高密度バッテリーで690km? 改良版 BMW iX 試作車へ試乗 マックス・モードも 実力更に上昇
電動レンジローバーやEX90を見据えた小変更
BMWのバッテリーEVを牽引する役目を負った、SUVのiX。フラッグシップとして、成功といえる結果を導いた。最新技術が満載され、印象的な動力性能と洗練性を両立。装備も充実し、課せられた使命を果たしている。見た目には、賛否両論あるとしても。 【写真】高密度バッテリーで690km 改良版 BMW iX 競合クラスの電動SUVと写真で比較 (154枚) そんなiXは、モデル中期のフェイスリフトを受ける。巨大なキドニーグリルが、フロントノーズに鎮座することは変わらない。今回試乗したのは試作車で、偽装のラッピングが施されていたが、特徴的な2つの多角形があることは明らかだった。 ちなみに、このグリルの奥には、運転支援システムに不可欠なセンサー類が収まっている。パワートレインを冷やすことが目的ではない。 今回BMWが注力したのは、航続距離と動力性能、快適性の向上。
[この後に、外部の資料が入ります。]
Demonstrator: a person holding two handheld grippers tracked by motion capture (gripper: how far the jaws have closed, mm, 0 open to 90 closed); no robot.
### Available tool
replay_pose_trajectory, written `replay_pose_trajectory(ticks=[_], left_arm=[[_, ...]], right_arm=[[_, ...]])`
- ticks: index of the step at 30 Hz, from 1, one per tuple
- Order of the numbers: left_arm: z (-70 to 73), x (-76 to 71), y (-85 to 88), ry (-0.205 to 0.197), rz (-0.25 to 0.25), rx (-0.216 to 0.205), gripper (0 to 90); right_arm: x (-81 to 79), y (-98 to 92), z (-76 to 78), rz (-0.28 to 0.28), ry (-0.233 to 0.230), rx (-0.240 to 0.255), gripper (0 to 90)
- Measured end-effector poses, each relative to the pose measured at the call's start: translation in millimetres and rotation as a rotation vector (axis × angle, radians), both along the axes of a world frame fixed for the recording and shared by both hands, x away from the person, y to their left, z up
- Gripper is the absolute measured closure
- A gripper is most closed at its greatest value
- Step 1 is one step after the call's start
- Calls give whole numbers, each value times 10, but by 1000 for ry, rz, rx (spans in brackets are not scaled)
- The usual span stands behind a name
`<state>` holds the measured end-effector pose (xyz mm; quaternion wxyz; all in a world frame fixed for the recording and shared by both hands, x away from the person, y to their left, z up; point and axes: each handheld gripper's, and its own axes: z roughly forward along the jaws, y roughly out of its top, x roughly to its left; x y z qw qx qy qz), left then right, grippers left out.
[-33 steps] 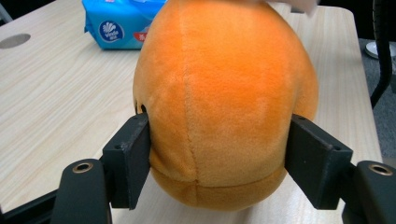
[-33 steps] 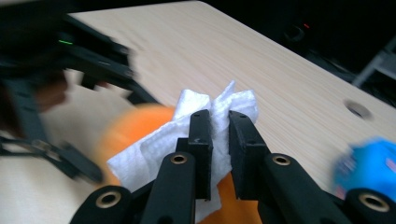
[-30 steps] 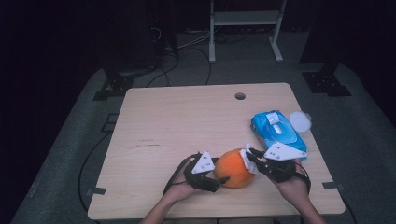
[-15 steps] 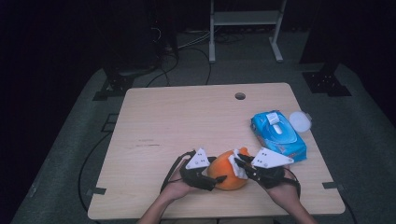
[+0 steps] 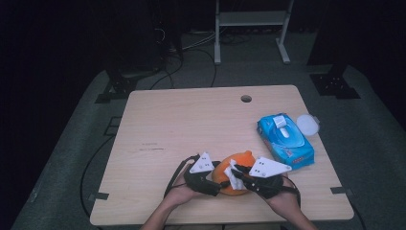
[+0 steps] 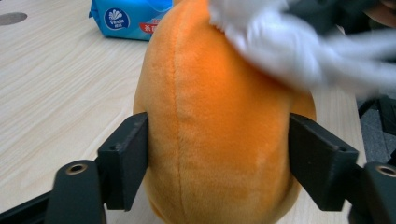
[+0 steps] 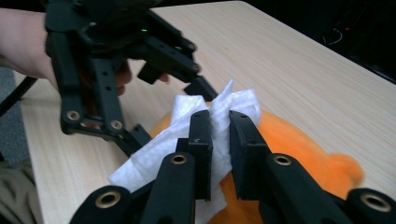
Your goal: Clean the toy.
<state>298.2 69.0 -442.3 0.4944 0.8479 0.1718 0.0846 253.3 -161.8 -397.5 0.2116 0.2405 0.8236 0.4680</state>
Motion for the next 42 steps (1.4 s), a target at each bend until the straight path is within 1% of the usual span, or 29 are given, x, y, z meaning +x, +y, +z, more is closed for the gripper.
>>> replay_pose_trajectory(ticks=[1,2,3,5,6,7,9,10,11,12,13,14,15,16,17,20,22,26,27,28,30,31,32,33,35,37,38,40,42], left_arm=[[2,-3,4,2,-3,0,281],[2,-3,4,2,-3,0,280],[10,-9,-4,-4,-10,2,279],[17,-16,-23,6,-14,-20,259],[28,-15,-30,12,-21,-24,239],[41,-11,-40,23,-28,-31,210],[70,12,-59,54,-27,-34,150],[82,30,-63,85,-22,-50,126],[88,38,-61,100,-20,-62,111],[90,44,-60,102,-12,-68,109],[86,48,-60,97,-6,-58,114],[86,48,-60,97,-6,-58,137],[59,35,-40,74,-2,-45,184],[51,30,-23,68,2,-41,222],[45,32,-10,69,6,-42,248],[27,38,5,64,15,-42,277],[17,50,22,63,13,-39,286],[8,58,50,69,16,-45,283],[10,49,41,58,10,-49,279],[13,38,28,46,4,-46,276],[22,12,-4,27,1,-33,276],[31,-2,-16,19,-3,-24,276],[34,-18,-34,5,-9,-17,277],[36,-27,-45,2,-12,-15,277],[34,-39,-65,-6,-19,-15,277],[34,-38,-61,-5,-18,-16,277],[32,-34,-52,-2,-15,-17,277],[25,-18,-24,8,-10,-21,276],[15,10,20,25,2,-32,273]], right_arm=[[59,-131,2,-44,1,8,781],[88,-201,-3,-65,3,16,782],[118,-268,-9,-83,7,24,782],[160,-368,-17,-108,16,28,782],[179,-412,-22,-118,17,31,782],[190,-439,-28,-120,24,37,784],[180,-442,-33,-120,26,34,790],[165,-425,-32,-113,24,31,791],[139,-392,-31,-101,23,32,793],[121,-368,-29,-92,24,34,793],[94,-330,-25,-76,24,37,793],[63,-286,-19,-58,23,38,792],[35,-245,-14,-41,18,35,792],[20,-216,-8,-36,6,24,790],[19,-210,-3,-39,2,17,789],[92,-295,-4,-64,16,41,788],[146,-380,-28,-94,22,40,789],[256,-549,-128,-140,100,50,791],[280,-577,-157,-140,125,66,792],[287,-587,-164,-136,135,74,792],[282,-578,-149,-135,132,72,793],[275,-571,-127,-132,125,79,793],[265,-563,-96,-126,119,93,793],[257,-550,-53,-116,115,118,793],[252,-526,6,-98,107,149,792],[253,-490,44,-91,84,149,792],[260,-482,42,-87,82,142,791],[276,-492,2,-93,102,132,791],[301,-543,-62,-109,133,120,791]])
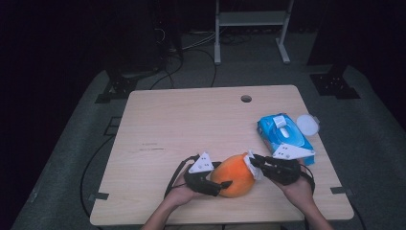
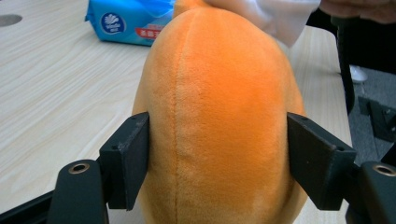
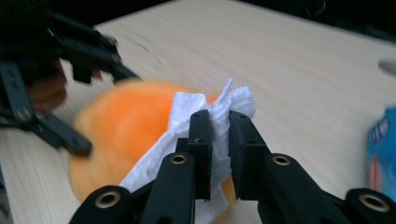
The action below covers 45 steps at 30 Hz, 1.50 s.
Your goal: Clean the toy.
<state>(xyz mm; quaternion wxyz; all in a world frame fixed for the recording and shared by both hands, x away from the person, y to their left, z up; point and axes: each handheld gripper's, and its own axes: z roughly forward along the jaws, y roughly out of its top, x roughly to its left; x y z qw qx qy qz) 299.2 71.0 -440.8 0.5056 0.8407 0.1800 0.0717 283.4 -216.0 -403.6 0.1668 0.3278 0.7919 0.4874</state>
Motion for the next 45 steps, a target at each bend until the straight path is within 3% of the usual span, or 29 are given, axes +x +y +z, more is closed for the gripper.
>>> replay_pose_trajectory(ticks=[3,6,7,11,14,15,17,19,20,21,23,25,27,30,32,35,37,39,42,45], left_arm=[[-9,17,22,5,1,-8,269],[6,-22,-24,-20,-3,7,272],[25,-72,-81,-56,-14,29,272],[44,-180,-188,-117,-48,60,273],[66,-243,-238,-163,-83,82,258],[68,-237,-229,-158,-88,77,229],[68,-182,-181,-110,-94,39,171],[51,-101,-143,-34,-67,28,90],[51,-101,-143,-34,-67,28,61],[-4,-39,-139,40,-51,20,43],[-42,-23,-159,86,-69,9,74],[-22,-63,-161,38,-68,5,174],[57,-108,-140,-36,-52,-33,317],[216,-183,-117,-186,-38,-50,360],[246,-202,-111,-231,-34,-25,360],[126,-203,-140,-243,-40,87,343],[78,-211,-133,-231,-53,70,327],[91,-220,-156,-237,-66,91,302],[85,-224,-191,-230,-84,90,268],[72,-238,-224,-230,-95,80,252]], right_arm=[[3,-71,-76,-14,49,-5,791],[-20,-32,-17,-10,26,-5,792],[-27,-8,21,-3,13,7,792],[-16,21,109,0,-14,34,790],[18,-7,122,3,2,43,790],[26,-16,92,6,19,36,790],[18,-31,39,13,39,22,791],[7,-58,16,14,40,12,792],[5,-78,12,13,43,14,792],[9,-102,10,14,53,27,792],[12,-112,5,16,61,36,792],[8,-107,19,13,62,37,791],[0,-121,58,-3,44,36,793],[-17,-173,163,-9,25,92,792],[-33,-160,207,-13,0,93,792],[6,-108,132,-19,18,55,791],[57,-84,4,-21,51,23,792],[63,-61,-54,-15,79,42,795],[-7,39,29,8,52,66,799],[-126,243,112,108,25,88,795]])
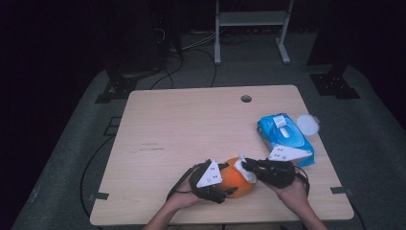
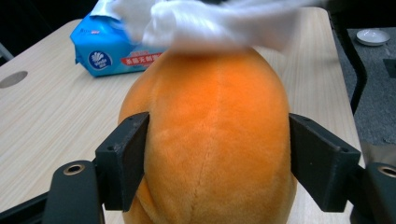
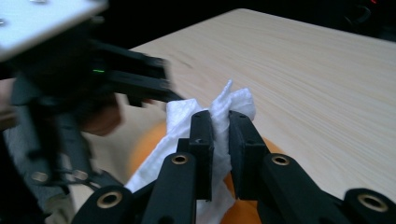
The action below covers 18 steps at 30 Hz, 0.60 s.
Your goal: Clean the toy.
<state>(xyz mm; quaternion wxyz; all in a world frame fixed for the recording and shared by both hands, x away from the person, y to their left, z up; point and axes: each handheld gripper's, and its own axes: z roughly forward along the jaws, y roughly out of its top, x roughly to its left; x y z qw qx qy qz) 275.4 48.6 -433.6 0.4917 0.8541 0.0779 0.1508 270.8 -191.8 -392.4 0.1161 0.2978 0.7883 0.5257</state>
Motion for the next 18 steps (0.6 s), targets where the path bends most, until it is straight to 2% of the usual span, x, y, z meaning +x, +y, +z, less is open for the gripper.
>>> replay_pose_trajectory(ticks=[2,4,7,10,12,14,18], left_arm=[[-2,1,11,3,3,6,249],[-11,18,44,18,12,-3,248],[-29,41,74,37,14,-14,247],[-35,62,106,54,16,-16,247],[-44,78,125,72,19,-25,244],[-52,85,114,78,19,-33,240],[-58,81,77,86,28,-30,223]], right_arm=[[-57,129,23,25,-42,-50,791],[-51,149,10,10,-66,-90,787],[34,3,-41,-46,-55,-97,786],[116,-209,-107,-126,-43,-121,791],[177,-351,-175,-154,6,-115,792],[201,-419,-200,-151,45,-71,795],[136,-287,-139,-123,8,-83,798]])
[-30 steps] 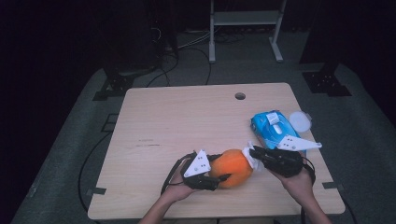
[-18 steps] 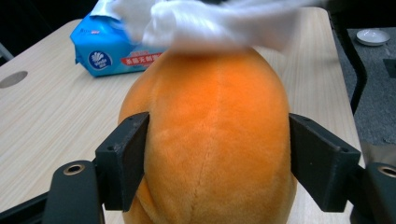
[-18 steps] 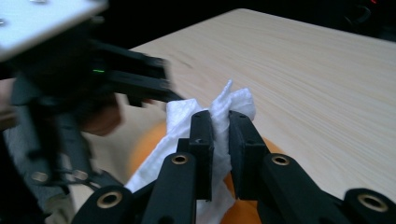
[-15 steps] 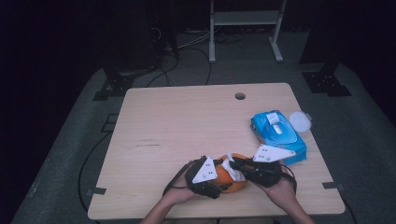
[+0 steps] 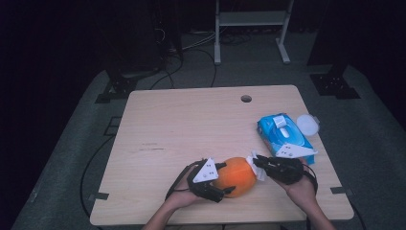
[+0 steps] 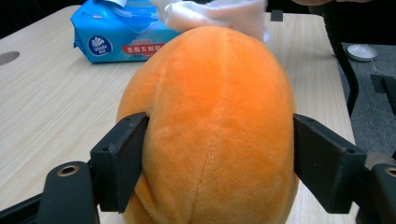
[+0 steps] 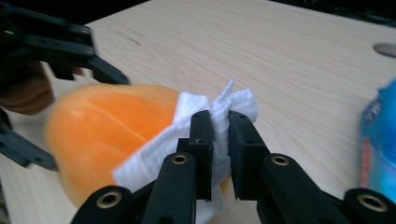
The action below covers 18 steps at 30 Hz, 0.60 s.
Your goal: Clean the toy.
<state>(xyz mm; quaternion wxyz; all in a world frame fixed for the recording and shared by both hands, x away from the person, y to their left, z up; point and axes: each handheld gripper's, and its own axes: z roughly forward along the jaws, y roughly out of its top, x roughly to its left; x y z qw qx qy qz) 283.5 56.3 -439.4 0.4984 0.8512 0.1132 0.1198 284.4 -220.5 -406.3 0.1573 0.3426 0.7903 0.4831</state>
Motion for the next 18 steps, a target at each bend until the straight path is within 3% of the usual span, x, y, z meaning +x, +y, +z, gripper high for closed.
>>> replay_pose_trajectory(ticks=[5,10,14,16,18], left_arm=[[-5,20,24,25,14,-12,223],[-2,30,39,33,21,-13,223],[-4,39,31,41,23,-19,221],[-3,45,28,47,28,-18,214],[-6,49,35,57,36,-21,210]], right_arm=[[-102,143,89,69,-32,33,797],[-27,46,1,38,-21,10,795],[24,-66,-53,8,18,31,795],[-8,-19,-30,6,7,31,796],[-69,78,17,37,-8,49,796]])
ボルボEX90やランドローバー・レンジローバー・エレクトリックなど、間もなく登場するライバルを見据えた改良が目指されている。 電動パワートレインの構成は、前後に励磁同期モーターが載り、フロア下に駆動用バッテリーが敷かれ、基本的に同じ。だが、高効率なシリコンカーバイド半導体を用いた、新しいインバーターが採用された。 具体的な数字は発表されていないが、駆動用バッテリーの寸法は同等ながら、エネルギー密度を高め容量は増大。効率も改善され、電費は約10%良くなり、最高出力も約10%上昇するという。
航続距離は690km程度か 丸いステアリングも
試乗車は、iX xドライブ60を名乗っていたが、これはxドライブ50の後継グレード。性能が増したということで、数字が10増えている。現在M60を名乗る高性能仕様も、改称されると考えられる。 航続距離もまだ未公表だが、xドライブ50が629kmで、ここから10%伸びると考えると、xドライブ60は690km程度になると考えられる。かなりの数字といえ、車重が削られたことも貢献しているはず。 乗り心地や姿勢制御を改善するため、サスペンションは再チューニング。試乗車にはスチールコイルが組まれていたが、エアスプリングも指定できるのは、従来どおりだ。 リアアクスルにはフリクション・オプティマイズド(摩擦最適化)・ハブベアリングを含む、新しいベアリングを採用。純正のタイヤもアップデートされ、転がり抵抗が小さくなった。 正式発表前ということで、ボディと同じくダッシュボードもカモフラージュされていたが、丸いリムのMスポーツ・ステアリングホイールが選べるようになる。これまでは六角形に近い形状だったが、要望に答え、すべてのiXのオプションになるという。 Mスポーツデザインという、パッケージ・オプションも用意される。これには高機能なスポーツシートが含まれ、素晴らしい座り心地なことは確かめられた。